A painting in watery tones features the body of a man partly immersed in water along a shoreline
“Boy on River,” 2020, by Roberto Gil de Montes — from the artist’s solo show Park View / Paul Soto.
(Roberto Gil de Montes / Park View/Paul Soto)

The best art I’ve seen all week is this Gansito tamal. My journey into the dark underworld of Gansitos weirdness began with an office Slack convo about this Mexican comedic spoof of the Kardashians involving Gansitos. I’m Carolina A. Miranda, arts and urban design columnist for the Los Angeles Times, and my internet search history is trash. But this weekly culture newsletter is definitely high quality.

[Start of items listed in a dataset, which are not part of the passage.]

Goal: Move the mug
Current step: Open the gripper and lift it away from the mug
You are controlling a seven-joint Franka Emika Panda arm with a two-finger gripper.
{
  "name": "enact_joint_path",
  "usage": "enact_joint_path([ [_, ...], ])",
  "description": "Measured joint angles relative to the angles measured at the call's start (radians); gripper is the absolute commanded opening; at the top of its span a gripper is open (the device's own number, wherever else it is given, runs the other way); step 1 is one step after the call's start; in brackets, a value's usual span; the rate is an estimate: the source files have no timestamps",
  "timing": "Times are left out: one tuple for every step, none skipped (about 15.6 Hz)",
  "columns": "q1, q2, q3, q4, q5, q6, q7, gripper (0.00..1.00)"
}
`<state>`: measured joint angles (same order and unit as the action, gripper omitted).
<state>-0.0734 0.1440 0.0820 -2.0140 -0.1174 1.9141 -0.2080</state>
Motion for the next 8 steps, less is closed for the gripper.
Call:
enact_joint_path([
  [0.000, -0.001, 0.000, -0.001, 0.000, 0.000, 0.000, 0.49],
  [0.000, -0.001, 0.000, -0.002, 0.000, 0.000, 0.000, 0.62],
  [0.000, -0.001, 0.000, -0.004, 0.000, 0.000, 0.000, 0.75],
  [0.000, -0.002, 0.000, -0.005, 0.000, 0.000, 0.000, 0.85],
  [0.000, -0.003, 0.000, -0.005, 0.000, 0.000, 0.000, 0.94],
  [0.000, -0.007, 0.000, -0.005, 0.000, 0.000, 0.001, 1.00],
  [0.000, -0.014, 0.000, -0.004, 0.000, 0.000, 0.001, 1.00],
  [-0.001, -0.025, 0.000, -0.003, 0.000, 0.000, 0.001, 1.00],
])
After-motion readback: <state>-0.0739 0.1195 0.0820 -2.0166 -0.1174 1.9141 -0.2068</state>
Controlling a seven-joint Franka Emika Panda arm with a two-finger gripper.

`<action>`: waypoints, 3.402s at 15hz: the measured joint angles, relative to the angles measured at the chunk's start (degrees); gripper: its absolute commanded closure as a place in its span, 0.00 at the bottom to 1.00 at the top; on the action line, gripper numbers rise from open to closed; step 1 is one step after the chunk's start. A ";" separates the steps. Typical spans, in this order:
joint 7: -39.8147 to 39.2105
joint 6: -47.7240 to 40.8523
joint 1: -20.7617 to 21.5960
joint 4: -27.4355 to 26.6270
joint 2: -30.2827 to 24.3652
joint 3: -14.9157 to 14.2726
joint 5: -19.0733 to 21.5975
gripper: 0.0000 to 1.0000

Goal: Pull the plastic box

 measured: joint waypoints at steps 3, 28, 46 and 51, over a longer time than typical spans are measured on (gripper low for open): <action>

Capturing our distanced states

Early last year, when the presence of a novel coronavirus plunged the world into hasty quarantine, Roberto Gil de Montes says he was transported to the early days of another pandemic. “I remember AIDS,” he tells me via telephone from his home in Mexico, “going to visit friends and having to wear all of those masks and gear. That distance — it was something between us. It could be a wall or it could be a veil. It’s about being separated from people.”

This condition of apartness, of feeling unsettled and disembodied, is captured in a series of new paintings by the artist currently at Park View / Paul Soto in Los Angeles. Figures wash up on shores, drop from the sky or have their visages partly obscured by scrims or veils.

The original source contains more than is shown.